_Work instruction_. An exact copy of all the data is required, with pictures left out.

_Supplied data_.

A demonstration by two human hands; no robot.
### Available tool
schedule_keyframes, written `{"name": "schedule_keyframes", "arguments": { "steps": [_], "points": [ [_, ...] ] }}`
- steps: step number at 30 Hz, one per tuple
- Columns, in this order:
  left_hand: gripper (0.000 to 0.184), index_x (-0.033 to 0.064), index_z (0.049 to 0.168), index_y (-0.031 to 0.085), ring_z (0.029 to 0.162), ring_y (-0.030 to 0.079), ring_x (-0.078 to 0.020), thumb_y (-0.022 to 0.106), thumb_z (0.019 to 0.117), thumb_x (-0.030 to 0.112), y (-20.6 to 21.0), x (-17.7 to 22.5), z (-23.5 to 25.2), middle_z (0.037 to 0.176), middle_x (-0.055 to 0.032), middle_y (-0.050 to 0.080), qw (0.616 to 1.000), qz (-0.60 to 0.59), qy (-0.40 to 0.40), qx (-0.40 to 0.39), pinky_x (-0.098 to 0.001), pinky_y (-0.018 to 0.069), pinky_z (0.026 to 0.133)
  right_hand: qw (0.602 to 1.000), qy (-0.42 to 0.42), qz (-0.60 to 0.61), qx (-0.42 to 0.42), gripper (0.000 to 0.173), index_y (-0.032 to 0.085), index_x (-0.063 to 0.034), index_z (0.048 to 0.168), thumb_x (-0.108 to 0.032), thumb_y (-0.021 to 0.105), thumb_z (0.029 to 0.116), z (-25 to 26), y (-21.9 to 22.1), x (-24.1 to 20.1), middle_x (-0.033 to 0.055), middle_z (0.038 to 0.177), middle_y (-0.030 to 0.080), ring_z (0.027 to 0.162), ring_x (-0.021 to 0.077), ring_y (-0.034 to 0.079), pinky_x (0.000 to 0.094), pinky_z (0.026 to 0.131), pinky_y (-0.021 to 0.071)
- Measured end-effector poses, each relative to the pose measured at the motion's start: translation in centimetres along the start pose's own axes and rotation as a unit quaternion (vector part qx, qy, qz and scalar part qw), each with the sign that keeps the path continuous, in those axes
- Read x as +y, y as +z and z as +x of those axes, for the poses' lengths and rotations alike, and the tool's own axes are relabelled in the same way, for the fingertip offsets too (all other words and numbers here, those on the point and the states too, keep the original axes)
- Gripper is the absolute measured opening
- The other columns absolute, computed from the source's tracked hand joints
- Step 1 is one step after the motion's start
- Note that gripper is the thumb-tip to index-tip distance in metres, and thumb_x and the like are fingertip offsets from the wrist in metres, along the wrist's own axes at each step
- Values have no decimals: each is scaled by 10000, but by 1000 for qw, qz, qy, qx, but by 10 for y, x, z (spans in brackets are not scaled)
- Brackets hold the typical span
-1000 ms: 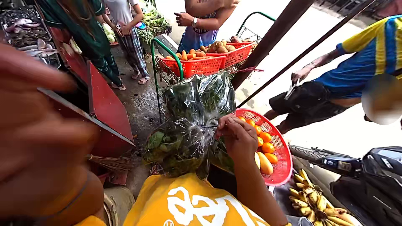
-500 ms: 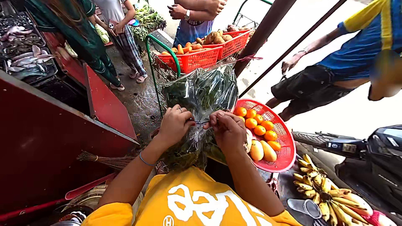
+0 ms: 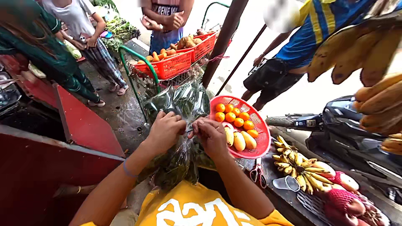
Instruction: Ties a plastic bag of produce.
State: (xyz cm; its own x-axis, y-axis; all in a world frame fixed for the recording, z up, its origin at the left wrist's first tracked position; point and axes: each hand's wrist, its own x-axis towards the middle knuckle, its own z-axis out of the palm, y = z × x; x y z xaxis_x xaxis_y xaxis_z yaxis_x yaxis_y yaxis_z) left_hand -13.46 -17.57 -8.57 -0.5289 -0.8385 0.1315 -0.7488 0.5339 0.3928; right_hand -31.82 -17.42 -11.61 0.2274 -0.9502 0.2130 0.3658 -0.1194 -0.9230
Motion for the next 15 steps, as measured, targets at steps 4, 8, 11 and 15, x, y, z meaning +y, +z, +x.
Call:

_Result_.
A demonstration by two human hands; no robot.
### Available tool
schedule_keyframes, written `{"name": "schedule_keyframes", "arguments": { "steps": [_], "points": [ [_, ...] ] }}`
- steps: step number at 30 Hz, one per tuple
- Columns, in this order:
  left_hand: gripper (0.000 to 0.184), index_x (-0.033 to 0.064), index_z (0.049 to 0.168), index_y (-0.031 to 0.085), ring_z (0.029 to 0.162), ring_y (-0.030 to 0.079), ring_x (-0.078 to 0.020), thumb_y (-0.022 to 0.106), thumb_z (0.019 to 0.117), thumb_x (-0.030 to 0.112), y (-20.6 to 21.0), x (-17.7 to 22.5), z (-23.5 to 25.2), middle_z (0.037 to 0.176), middle_x (-0.055 to 0.032), middle_y (-0.050 to 0.080), qw (0.616 to 1.000), qz (-0.60 to 0.59), qy (-0.40 to 0.40), qx (-0.40 to 0.39), pinky_x (-0.098 to 0.001), pinky_y (-0.018 to 0.069), pinky_z (0.026 to 0.133)
  right_hand: qw (0.602 to 1.000), qy (-0.42 to 0.42), qz (-0.60 to 0.61), qx (-0.42 to 0.42), gripper (0.000 to 0.173), index_y (-0.032 to 0.085), index_x (-0.063 to 0.034), index_z (0.048 to 0.168), thumb_x (-0.108 to 0.032), thumb_y (-0.021 to 0.105), thumb_z (0.029 to 0.116), z (-25 to 26), y (-21.9 to 22.1), x (-24.1 to 20.1), middle_x (-0.033 to 0.055), middle_z (0.038 to 0.177), middle_y (-0.030 to 0.080), ring_z (0.027 to 0.162), ring_x (-0.021 to 0.077), ring_y (-0.034 to 0.079), pinky_x (0.000 to 0.094), pinky_z (0.026 to 0.131), pinky_y (-0.021 to 0.071)
- Measured end-effector poses, each relative to the pose measured at the motion's start: translation in centimetres along the start pose's own axes and rotation as a unit quaternion (vector part qx, qy, qz and scalar part qw), each with the sign that keeps the path continuous, in those axes
- Read x as +y, y as +z and z as +x of those axes, for the poses' lengths and rotations alike, and the tool's own axes are relabelled in the same way, for the fingertip offsets too (all other words and numbers here, those on the point and the states too, keep the original axes)
- Gripper is the absolute measured opening
- The other columns absolute, computed from the source's tracked hand joints
- Step 1 is one step after the motion's start
- Note that gripper is the thumb-tip to index-tip distance in metres, and thumb_x and the like are fingertip offsets from the wrist in metres, along the wrist's own axes at each step
- Values have no decimals: each is scaled by 10000, but by 1000 for qw, qz, qy, qx, but by 10 for y, x, z (spans in brackets are not scaled)
- Brackets hold the typical span
-1000 ms: 
-500 ms: 
+0 ms: 
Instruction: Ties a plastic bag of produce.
State: (xyz cm; its own x-axis, y-axis; all in a world frame fixed for the recording, z up, its origin at the left wrist's first tracked position; point and axes: each hand's wrist, its own x-axis towards the middle knuckle, its own z-axis out of the palm, y = z × x; x y z xaxis_x xaxis_y xaxis_z yaxis_x yaxis_y yaxis_z) left_hand -13.46 -17.57 -8.57 -0.5289 -0.8385 0.1315 -0.7488 0.5339 0.3928; right_hand -31.82 -17.42 -11.61 0.2274 -0.9502 0.2130 0.3658 -0.1194 -0.9230
Motion for the next 15 steps, as measured, targets at steps 4, 8, 11 and 15, x, y, z meaning +y, +z, +x.
Call:

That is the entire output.